With layoffs, reorganizations and cutbacks, more and more employers face this legally risky situation: denying reinstatement to an employee coming off FMLA leave. Court cases and rulings have shown what the valid defenses are when you’re forced to make that move.
1. Abolished position. The law essentially reads that you should treat an employee on FMLA leave the same as if the person weren’t on leave. That door swings both ways, meaning an employer may deny reinstatement if you can show that the employee would not otherwise have been employed at the time reinstatement is requested; for instance, if the position has been abolished by layoff or completion of a project.
2. Key-employee exception. A “key employee” is defined as a salaried employee who is among the highest paid 10% of all salaried and nonsalaried employees within a radius of 75 miles of his or her worksite. With proper notice, key employees need not be reinstated.

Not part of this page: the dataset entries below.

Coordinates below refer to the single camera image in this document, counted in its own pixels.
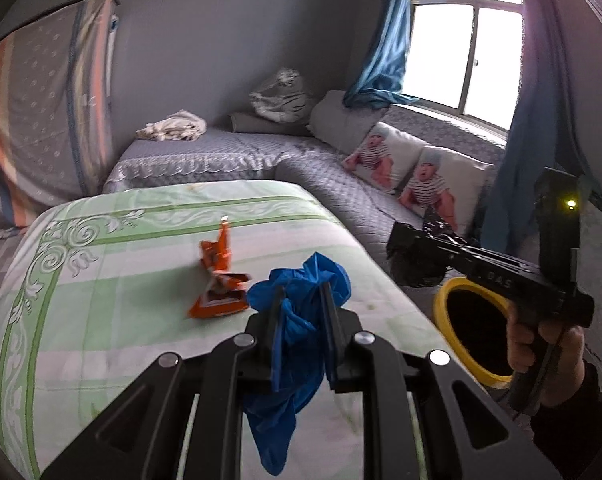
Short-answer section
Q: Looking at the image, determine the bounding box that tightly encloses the striped cloth covered wardrobe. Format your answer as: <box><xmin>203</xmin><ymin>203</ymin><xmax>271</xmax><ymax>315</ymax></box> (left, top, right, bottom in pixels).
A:
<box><xmin>0</xmin><ymin>0</ymin><xmax>119</xmax><ymax>231</ymax></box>

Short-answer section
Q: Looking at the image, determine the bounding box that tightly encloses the grey cushion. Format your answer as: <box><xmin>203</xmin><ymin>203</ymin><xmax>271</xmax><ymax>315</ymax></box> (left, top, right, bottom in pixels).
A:
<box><xmin>308</xmin><ymin>90</ymin><xmax>387</xmax><ymax>153</ymax></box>

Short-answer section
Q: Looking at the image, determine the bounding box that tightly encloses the large window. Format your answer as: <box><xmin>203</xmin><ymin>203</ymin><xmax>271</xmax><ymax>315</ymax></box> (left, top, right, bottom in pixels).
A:
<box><xmin>401</xmin><ymin>0</ymin><xmax>526</xmax><ymax>131</ymax></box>

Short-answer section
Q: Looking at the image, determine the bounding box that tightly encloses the orange snack wrapper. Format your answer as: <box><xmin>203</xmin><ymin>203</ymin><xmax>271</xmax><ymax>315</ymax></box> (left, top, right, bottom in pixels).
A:
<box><xmin>198</xmin><ymin>215</ymin><xmax>232</xmax><ymax>273</ymax></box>
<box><xmin>188</xmin><ymin>271</ymin><xmax>252</xmax><ymax>320</ymax></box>

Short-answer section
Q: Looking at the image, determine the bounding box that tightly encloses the yellow rimmed bin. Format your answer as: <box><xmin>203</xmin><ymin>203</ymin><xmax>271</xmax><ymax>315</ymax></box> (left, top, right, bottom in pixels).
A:
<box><xmin>433</xmin><ymin>276</ymin><xmax>514</xmax><ymax>388</ymax></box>

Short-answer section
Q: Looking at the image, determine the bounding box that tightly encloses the green printed blanket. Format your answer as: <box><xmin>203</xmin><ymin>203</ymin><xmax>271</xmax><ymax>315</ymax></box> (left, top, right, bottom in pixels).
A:
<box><xmin>0</xmin><ymin>180</ymin><xmax>486</xmax><ymax>480</ymax></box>

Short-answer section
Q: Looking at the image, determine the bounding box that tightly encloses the grey bolster pillow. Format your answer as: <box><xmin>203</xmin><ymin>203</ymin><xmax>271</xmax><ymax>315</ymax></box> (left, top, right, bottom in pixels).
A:
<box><xmin>228</xmin><ymin>112</ymin><xmax>312</xmax><ymax>136</ymax></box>

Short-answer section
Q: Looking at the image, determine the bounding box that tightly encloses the blue curtain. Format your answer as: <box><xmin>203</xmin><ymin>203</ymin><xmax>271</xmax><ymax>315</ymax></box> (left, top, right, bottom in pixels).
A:
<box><xmin>343</xmin><ymin>0</ymin><xmax>414</xmax><ymax>110</ymax></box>
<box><xmin>481</xmin><ymin>0</ymin><xmax>582</xmax><ymax>261</ymax></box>

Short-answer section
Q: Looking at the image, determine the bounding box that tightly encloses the cream crumpled cloth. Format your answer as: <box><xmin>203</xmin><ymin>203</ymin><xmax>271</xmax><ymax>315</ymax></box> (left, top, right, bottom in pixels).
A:
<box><xmin>135</xmin><ymin>109</ymin><xmax>208</xmax><ymax>142</ymax></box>

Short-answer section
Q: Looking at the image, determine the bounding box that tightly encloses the person's right forearm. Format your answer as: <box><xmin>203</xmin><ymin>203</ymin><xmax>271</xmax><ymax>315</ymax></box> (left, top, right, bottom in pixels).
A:
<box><xmin>531</xmin><ymin>360</ymin><xmax>602</xmax><ymax>480</ymax></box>

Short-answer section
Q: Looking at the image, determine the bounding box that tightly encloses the person's right hand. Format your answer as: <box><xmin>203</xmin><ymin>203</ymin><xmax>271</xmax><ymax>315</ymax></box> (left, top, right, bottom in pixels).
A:
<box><xmin>506</xmin><ymin>317</ymin><xmax>588</xmax><ymax>407</ymax></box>

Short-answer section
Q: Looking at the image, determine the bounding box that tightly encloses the grey quilted bed cover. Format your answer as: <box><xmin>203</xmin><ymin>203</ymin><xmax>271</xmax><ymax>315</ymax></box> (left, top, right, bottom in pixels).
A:
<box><xmin>104</xmin><ymin>105</ymin><xmax>602</xmax><ymax>361</ymax></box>

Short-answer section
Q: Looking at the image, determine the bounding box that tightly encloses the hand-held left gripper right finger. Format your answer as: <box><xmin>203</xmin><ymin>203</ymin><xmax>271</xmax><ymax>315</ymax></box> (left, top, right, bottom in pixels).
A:
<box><xmin>318</xmin><ymin>282</ymin><xmax>564</xmax><ymax>480</ymax></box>

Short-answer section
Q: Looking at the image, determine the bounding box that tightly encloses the baby print pillow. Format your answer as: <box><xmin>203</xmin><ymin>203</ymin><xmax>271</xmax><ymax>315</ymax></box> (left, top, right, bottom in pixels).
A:
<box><xmin>398</xmin><ymin>146</ymin><xmax>496</xmax><ymax>233</ymax></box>
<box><xmin>343</xmin><ymin>121</ymin><xmax>427</xmax><ymax>193</ymax></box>

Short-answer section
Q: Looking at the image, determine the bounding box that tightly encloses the black plastic bag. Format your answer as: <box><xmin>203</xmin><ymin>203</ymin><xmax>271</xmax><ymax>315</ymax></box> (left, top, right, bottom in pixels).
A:
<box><xmin>386</xmin><ymin>205</ymin><xmax>462</xmax><ymax>288</ymax></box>

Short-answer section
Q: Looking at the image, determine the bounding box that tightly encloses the blue rubber glove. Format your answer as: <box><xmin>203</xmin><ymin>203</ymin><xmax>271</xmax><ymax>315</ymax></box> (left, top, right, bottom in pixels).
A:
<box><xmin>243</xmin><ymin>252</ymin><xmax>352</xmax><ymax>476</ymax></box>

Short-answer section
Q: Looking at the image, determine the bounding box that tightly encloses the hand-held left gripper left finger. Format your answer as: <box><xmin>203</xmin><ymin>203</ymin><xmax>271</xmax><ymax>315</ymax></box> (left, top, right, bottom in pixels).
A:
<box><xmin>40</xmin><ymin>285</ymin><xmax>288</xmax><ymax>480</ymax></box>

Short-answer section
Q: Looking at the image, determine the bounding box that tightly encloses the striped white plush bag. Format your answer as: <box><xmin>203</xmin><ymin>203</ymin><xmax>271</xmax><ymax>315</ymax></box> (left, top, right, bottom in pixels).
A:
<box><xmin>248</xmin><ymin>67</ymin><xmax>312</xmax><ymax>123</ymax></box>

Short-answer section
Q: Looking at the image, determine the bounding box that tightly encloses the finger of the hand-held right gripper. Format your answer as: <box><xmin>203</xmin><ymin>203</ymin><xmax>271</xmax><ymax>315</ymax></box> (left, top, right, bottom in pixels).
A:
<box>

3. Lack of certification of ability to return to work. You can require medical certifications verifying the employee is able to return from FMLA leave prompted by the employee’s own serious health condition. If the employee fails to provide medical certification, you can deny reinstatement.
4. Expiration of leave. An employee’s right to reinstatement ends if the employee fails to return to work after using up the 12 weeks’ leave provided by the law, unless protected by other leave laws or company policies.
5. Proof of fraud. If you can show that an employee fraudulently qualified for FMLA leave, by falsifying documents or some other means, you can deny reinstatement.
6. Notification of intent to quit. If an employee informs you that he or she doesn’t intend to return to work, that’s considered a bar to reinstatement.